Multiple sclerosis (MS) is a degenerative disease that affects the central nervous system (CNS), characterised by inflammation, chronic autoimmune demyelination, and primary or secondary injury in axons. It usually occurs in ages between 20 and 40, mostly in women with different aspects. Clinically, it concepts variable neurological disabilities in vision and hearing organs, limb weakness or gait abnormalities, bladder dysfunction.
The great number of MS patients are mostly confronted with relapsing-remitting attacks or new or re-probable neurological outcomes. Types of MS can subdivide into four major groups regarding the signs and course of the disease.
In the light of the indicating clinical features, disease phases of MS have divided into four major groups. It is still in the dark whether these different phases express characteristic features of a specific disease or, also, whether some variants express different pathophysiologic mechanisms of different disease. Currently, the classifications are based on consensus and the clinical course of the disease.
Clinically Isolated Syndrome (CIS): Initial Phase
Since the clinical continuum of MS is extremely flexible, and eventually, some neurological abnormalities or disabilities may occur with time in those with MS. An acute or subacute neurological dysfunction associated with white-matter lesion is considered as clinical onset in 85 per cent of patients with MS. In this case, this is termed as a clinically isolated syndrome (CIS) characterised by demyelination in optic nerves, brainstem, or spinal cord.
Episodes must last for at least 24 hours in patients, and it is considered as MS characteristic feature but may not meet the fundamental standards to diagnose MS since whether CIS may or may not go on to develop MS. In this case, radiological scan techniques such as magnetic resonance image (MRI) are crucial.
As an example, the presence of classical demyelination lesions in MRI results from spinal cord and brain has defined as a most important determinant of the occurrence of a second relapse in CIS patients. However, CIS is not included in initiate phase MS markers. In the 2013 revision defining the certain criteria for MS, it is recommended that CIS should be enclosed in different phenotypes of MS .

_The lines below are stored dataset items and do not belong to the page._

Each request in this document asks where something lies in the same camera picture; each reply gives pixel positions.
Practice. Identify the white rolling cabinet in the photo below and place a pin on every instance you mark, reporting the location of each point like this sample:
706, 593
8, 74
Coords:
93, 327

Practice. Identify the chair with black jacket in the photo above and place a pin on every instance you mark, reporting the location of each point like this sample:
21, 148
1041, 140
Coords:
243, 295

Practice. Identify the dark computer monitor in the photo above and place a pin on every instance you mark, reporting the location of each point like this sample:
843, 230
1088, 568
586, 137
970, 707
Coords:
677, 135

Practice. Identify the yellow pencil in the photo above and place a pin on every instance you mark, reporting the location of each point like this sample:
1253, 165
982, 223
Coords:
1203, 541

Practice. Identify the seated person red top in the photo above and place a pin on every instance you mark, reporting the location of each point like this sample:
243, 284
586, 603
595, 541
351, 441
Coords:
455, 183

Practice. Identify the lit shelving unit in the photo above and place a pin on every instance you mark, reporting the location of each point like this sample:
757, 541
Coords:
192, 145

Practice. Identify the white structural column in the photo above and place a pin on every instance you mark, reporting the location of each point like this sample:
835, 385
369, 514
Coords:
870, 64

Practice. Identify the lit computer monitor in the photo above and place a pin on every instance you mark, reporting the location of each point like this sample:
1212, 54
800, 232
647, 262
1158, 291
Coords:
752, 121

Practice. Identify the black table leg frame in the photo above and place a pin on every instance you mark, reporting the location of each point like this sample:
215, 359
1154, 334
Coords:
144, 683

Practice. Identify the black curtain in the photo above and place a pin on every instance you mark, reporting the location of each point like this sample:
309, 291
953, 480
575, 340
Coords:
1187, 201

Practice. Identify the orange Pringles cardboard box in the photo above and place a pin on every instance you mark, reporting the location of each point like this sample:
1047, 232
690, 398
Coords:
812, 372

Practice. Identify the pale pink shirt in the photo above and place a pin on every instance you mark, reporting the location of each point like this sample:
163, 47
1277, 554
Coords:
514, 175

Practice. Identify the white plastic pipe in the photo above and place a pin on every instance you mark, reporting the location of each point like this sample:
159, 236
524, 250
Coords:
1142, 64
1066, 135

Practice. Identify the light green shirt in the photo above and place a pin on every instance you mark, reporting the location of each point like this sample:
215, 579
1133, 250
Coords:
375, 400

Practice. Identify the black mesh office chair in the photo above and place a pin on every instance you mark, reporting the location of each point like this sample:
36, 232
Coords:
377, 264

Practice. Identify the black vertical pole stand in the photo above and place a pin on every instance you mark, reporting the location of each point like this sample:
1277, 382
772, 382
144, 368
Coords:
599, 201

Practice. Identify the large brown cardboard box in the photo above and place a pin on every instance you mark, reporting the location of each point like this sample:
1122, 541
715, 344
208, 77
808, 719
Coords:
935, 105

Relapsing-Remitting MS (RRMS)
Relapsing-remitting or partial remitting is one of the most seen neurologic loss of function in a patient with MS. This neurologic loss can be occurred fast, constantly observed over couple hours, or worse, over days and weeks. Clinical outcomes of the disease can last days, weeks, and even months then may go on decreased degrees. Within early diagnosis, relapses (also known as exacerbation, bout or attack) can eliminate, but in time, it becomes harder to recover since the course of the disease progresses.
The frequency and the number of episodes vary considerably and have significant effects on the prognosis of the MS. If there are long gaps between attacks and speakable improvement is mentioned on, then it may be said that disease shows good progress in the level of recovery.

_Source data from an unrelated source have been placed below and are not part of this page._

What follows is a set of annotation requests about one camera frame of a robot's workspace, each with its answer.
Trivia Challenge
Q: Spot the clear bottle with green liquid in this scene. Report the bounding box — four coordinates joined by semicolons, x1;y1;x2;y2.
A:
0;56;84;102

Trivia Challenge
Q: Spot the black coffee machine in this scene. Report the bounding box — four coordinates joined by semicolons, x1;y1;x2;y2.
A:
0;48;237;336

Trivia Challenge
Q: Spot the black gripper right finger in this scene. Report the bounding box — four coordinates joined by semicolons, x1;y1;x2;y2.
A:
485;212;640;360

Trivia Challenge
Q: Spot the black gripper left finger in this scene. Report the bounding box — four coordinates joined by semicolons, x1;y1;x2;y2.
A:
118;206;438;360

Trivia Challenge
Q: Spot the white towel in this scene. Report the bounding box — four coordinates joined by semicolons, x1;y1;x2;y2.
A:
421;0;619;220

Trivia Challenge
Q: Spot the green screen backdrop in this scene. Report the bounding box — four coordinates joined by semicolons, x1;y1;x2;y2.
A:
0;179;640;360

RRMS mostly shows itself in younger women population, fortunately, it may be possible to cure via acute anti-inflammatory agents such as steroids or immune-modifying therapies. It is foreseen that 85 per cent of MS patients had already RRMS and 80 per cent of them have observed secondary progressive MS (SPMS) development .
Secondary Progressive MS (SPMS)
Most RRMS patients later develop SPMS by age, and the rare or recurrent progressive disability characterises it. The most common progression for SPMS is an axonal loss. Unfortunately, there are no typical clinical criteria which allow clinicians to decide where it is converted from RRMS to SPMS. It is recommended that data come from clinical trials and patient’s own story with MS should be considered to determine the level of disease. As the disease progresses, the number of relapses increases and disability worsen, type of disease is termed as primary progressive multiple sclerosis.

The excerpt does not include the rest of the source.